As usual at TDWI there are a series of announcements from major vendors. Not least of this year’s releases has been the introduction of the Netezza TwinFin iClass, which follows on from last month’s announcement of the Netezza Skimmer (a Skimboard is another sort of surfboard) as a low-end entry point to the Netezza range. However, the iClass (where i stands for insight) is a beast of a completely different stripe.

The iClass is an appliance for what Netezza refers to as advanced analytics, which is a part of the general drive across the sector towards in-database analytics. The big advantage of in-database analytics is, of course, that you get much, much better performance. Instead of having to extract the data to an external application server for processing, the analytics can actually be performed in situ. It also means that the analytics are more accurate because you don’t need to sample the data, which is necessary in conventional environments in order to maintain performance. It’s what Netezza refers to as big data meets big math.

So, what does the iClass actually provide? To begin with, it isn’t just SAS scoring in the warehouse: it’s much more comprehensive than that. So, there are two new APIs. One is an open language API that currently supports C/C++, Java, Python, Fortran and, most interestingly, R. It should be easy to add support for others should there be sufficient demand and there is an SDK so you can implement your own. The second API is an Open Framework API that supports MapReduce and Hadoop.

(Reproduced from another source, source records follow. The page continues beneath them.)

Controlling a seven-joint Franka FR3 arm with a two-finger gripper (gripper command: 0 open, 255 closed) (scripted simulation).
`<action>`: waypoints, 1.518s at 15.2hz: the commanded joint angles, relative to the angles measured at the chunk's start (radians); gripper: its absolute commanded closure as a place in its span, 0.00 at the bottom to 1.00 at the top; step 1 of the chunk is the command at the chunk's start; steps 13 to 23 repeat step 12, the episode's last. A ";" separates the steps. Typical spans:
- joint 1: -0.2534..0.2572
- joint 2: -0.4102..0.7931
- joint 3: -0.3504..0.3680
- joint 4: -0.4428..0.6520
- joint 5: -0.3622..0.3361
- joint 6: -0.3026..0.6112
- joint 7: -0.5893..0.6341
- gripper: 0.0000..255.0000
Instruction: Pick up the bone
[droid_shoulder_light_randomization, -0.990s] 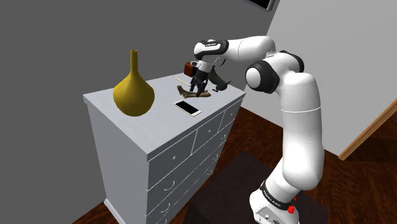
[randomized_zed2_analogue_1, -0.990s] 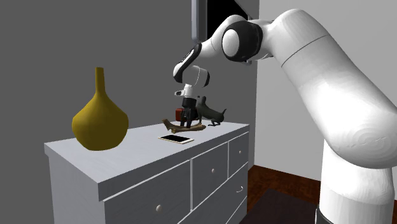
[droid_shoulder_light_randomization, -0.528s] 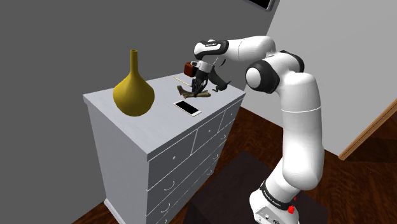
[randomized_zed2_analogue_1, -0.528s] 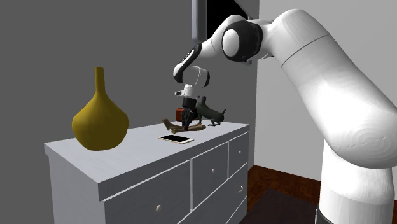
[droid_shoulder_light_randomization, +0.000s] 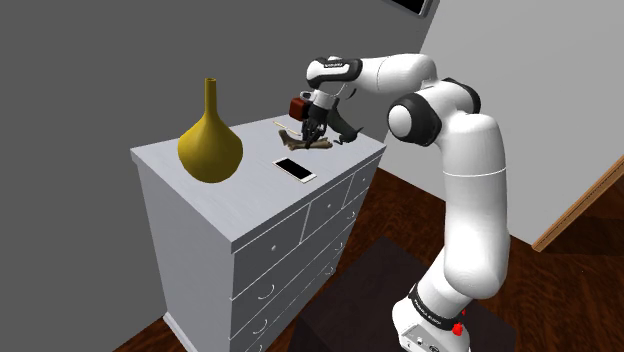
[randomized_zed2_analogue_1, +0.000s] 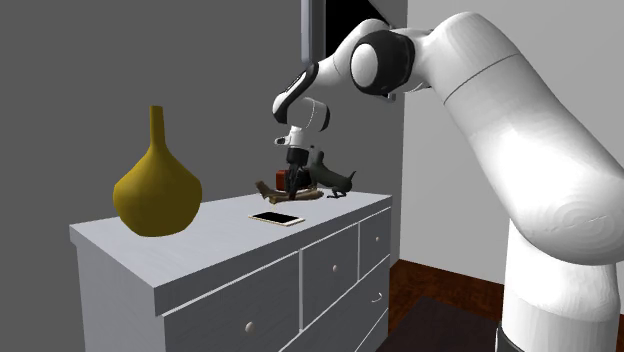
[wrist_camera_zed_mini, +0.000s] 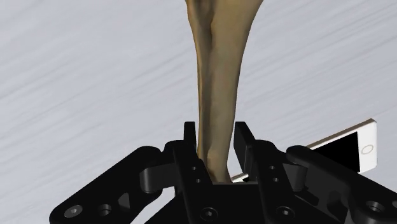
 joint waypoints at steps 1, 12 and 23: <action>-0.002 -0.005 -0.002 0.020 -0.004 -0.024 0.008 1.00; -0.016 -0.019 -0.008 0.122 -0.017 -0.132 0.042 1.00; -0.016 -0.019 -0.008 0.122 -0.017 -0.132 0.042 1.00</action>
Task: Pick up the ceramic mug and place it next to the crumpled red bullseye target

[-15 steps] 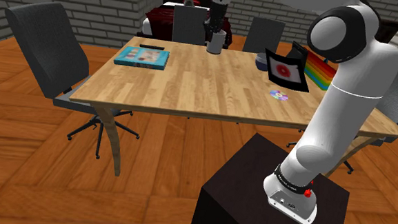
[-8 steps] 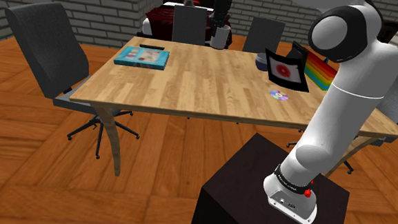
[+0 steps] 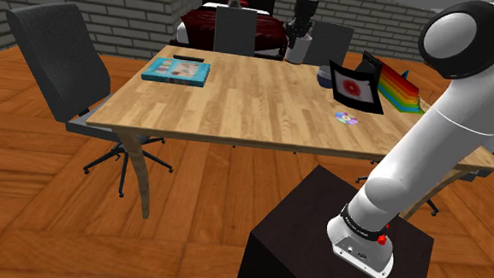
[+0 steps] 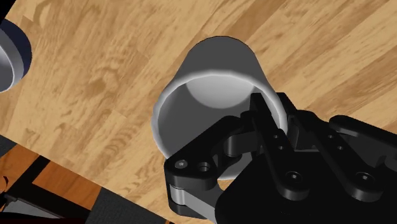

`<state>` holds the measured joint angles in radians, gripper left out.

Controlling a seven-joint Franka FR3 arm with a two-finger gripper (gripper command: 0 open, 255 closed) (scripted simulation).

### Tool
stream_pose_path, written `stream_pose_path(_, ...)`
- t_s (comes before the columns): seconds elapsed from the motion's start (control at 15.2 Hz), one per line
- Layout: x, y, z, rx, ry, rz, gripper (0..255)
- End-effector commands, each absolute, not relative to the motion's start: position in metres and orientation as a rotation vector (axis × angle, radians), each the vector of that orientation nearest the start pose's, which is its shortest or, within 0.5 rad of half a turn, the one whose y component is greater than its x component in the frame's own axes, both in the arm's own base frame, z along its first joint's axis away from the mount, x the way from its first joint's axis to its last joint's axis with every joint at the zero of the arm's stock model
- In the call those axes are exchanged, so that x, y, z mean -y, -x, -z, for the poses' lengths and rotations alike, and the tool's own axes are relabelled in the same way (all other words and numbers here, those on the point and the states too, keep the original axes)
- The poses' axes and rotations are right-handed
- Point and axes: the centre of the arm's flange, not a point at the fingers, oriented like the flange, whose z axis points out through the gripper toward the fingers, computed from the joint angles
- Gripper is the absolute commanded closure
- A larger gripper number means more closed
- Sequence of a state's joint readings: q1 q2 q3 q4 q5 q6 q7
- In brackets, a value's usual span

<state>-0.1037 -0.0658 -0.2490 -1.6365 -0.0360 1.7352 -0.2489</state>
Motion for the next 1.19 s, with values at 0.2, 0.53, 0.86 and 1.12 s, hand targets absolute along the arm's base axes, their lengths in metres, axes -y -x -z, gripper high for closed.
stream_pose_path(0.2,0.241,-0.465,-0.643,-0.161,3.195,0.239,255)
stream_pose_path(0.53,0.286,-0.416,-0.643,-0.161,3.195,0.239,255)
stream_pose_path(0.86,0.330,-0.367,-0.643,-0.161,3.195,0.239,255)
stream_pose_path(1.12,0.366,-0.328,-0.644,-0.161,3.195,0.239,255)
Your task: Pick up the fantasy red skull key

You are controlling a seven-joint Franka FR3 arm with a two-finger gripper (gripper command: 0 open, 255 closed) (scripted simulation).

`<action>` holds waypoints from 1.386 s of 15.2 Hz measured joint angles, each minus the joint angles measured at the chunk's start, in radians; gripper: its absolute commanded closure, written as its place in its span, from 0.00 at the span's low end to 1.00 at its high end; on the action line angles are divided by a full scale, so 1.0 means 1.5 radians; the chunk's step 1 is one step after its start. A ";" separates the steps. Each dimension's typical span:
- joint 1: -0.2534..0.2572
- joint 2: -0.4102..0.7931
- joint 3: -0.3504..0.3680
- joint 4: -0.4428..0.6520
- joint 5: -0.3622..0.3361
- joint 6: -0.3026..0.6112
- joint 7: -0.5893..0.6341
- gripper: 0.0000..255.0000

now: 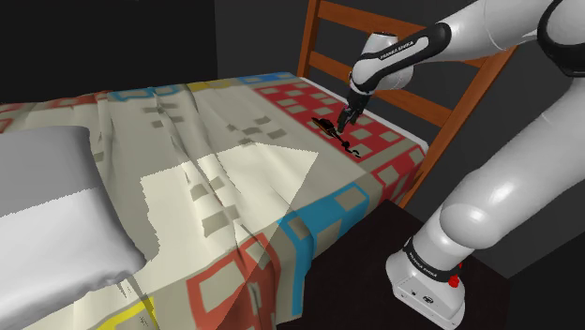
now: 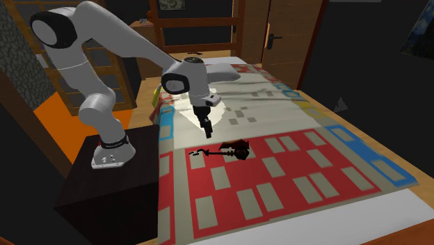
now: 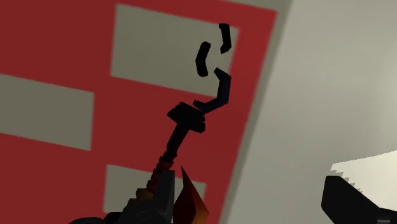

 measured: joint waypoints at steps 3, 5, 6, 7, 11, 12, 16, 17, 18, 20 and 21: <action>-0.004 0.080 -0.017 0.039 0.031 0.040 -0.056 0.00; -0.012 0.138 -0.023 0.068 0.058 0.067 -0.098 0.00; -0.016 0.163 -0.023 0.078 0.070 0.081 -0.114 0.00; -0.021 0.186 -0.022 0.092 0.082 0.090 -0.129 0.00; -0.028 0.226 -0.016 0.099 0.104 0.121 -0.150 0.00; -0.029 0.233 -0.014 0.097 0.109 0.128 -0.153 0.00; -0.034 0.258 -0.007 0.097 0.125 0.153 -0.164 1.00; -0.035 0.259 -0.006 0.096 0.126 0.155 -0.165 1.00; -0.035 0.260 -0.006 0.095 0.127 0.156 -0.165 1.00; -0.035 0.260 -0.006 0.095 0.127 0.157 -0.165 1.00; -0.035 0.260 -0.006 0.095 0.127 0.157 -0.165 1.00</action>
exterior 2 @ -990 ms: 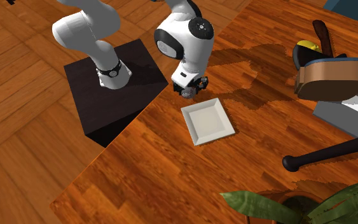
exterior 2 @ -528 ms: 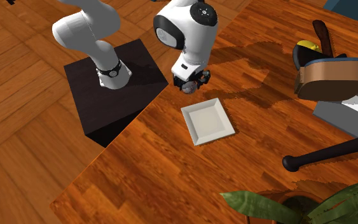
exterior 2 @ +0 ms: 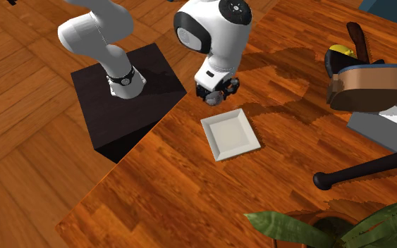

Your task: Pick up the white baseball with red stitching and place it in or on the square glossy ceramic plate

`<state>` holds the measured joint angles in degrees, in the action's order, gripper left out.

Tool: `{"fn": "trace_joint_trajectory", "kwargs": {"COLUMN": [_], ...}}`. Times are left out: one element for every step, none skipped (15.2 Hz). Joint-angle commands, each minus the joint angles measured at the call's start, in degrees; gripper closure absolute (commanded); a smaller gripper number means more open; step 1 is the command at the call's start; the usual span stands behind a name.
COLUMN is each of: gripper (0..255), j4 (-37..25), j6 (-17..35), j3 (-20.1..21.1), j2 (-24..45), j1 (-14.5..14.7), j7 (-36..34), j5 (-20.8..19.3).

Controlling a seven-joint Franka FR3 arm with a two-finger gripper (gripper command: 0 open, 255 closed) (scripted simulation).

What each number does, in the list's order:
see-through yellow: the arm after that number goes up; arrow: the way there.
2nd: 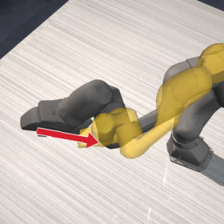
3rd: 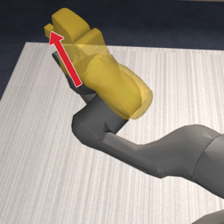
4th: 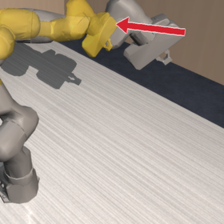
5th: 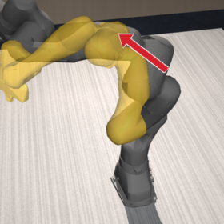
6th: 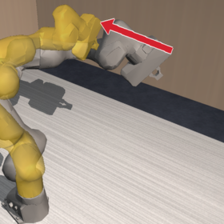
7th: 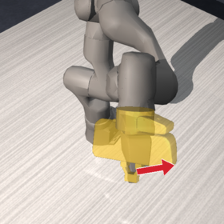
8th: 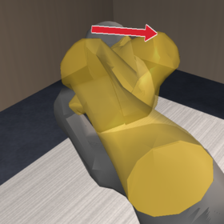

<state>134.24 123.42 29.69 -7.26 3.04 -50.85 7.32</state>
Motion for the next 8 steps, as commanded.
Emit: {"fn": "trace_joint_trajectory", "kwargs": {"gripper": [255, 255, 255, 255, 255, 255, 255, 255], "j4": [-4.4, -6.7, -9.1, -11.6, -14.1, -16.7, -19.4, -23.9], "j6": [-0.8, -1.2, -1.7, -2.3, -2.9, -3.6, -4.4, -5.9], "j3": [-0.1, -0.3, -0.5, -0.7, -1.0, -1.3, -1.6, -2.1], "j2": [4.0, 6.2, 8.4, 10.5, 12.6, 14.8, 16.9, 20.5], "j1": [-0.9, -1.3, -1.5, -1.7, -1.8, -1.8, -1.7, -1.6], "j7": [-0.8, -1.1, -1.4, -1.7, -2.0, -2.3, -2.5, -2.8], "j5": [-2.6, -3.9, -5.2, -6.4, -7.7, -8.8, -9.9, -11.7]}}
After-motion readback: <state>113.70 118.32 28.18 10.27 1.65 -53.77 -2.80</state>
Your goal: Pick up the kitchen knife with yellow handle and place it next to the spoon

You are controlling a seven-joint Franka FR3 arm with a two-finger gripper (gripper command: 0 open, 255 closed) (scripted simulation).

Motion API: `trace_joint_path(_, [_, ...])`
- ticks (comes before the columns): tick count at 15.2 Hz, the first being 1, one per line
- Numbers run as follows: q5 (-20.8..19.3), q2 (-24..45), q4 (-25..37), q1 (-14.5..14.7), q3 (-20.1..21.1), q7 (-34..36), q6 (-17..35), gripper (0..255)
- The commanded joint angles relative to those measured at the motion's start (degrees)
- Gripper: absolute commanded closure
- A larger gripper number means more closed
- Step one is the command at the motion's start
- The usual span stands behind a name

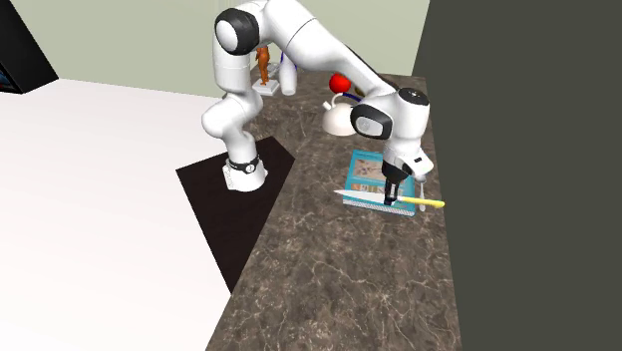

And then there are massively parallel analytics engines that parallelise analytic operations including embarrassingly parallel algorithms for processes that lend themselves to parallelism, task parallelism (for model execution) and algorithms for not embarrassingly parallel processes that parallelise these as much as possible. Specifically, these engines support user defined extensions (functions, aggregates and table functions) where these are to be run within a process; analytic executables, which perform the same role but outside of a process, and nzMatrix. This last is a part of the out of the box analytics functions provided by Netezza, in this case specifically focused on linear algebra with support for the resolution of simultaneous linear equations, least squares, eigenvalues and singular value problems. If youre not a mathematician or statistician I won’t bother to explain what these are but suffice it to say that they are important in certain complex analytic computations.

You might think I’ve finished but I haven’t. On top of all that the iClass also supports an R GUI and Eclipse as well, of course, as partner-based development environments.

Which brings me on to my final point, which is that Netezza is neither getting into the analytic application business nor into the data mining business. Instead it is providing a foundation platform for its partners (like bis2 and Fuzzy Logix) to build analytic applications on. I think this makes a lot of sense: after all, there are far more potential partners with feet on the ground, providing greater coverage than Netezza could manage on its own.

The bottom line is that this is a major step forward for Netezza, differentiating itself still further from the mass of competitors that have yet to implement any sort of in-database analytics. And even those that are doing so are in many cases only providing much more elementary out of the box capabilities.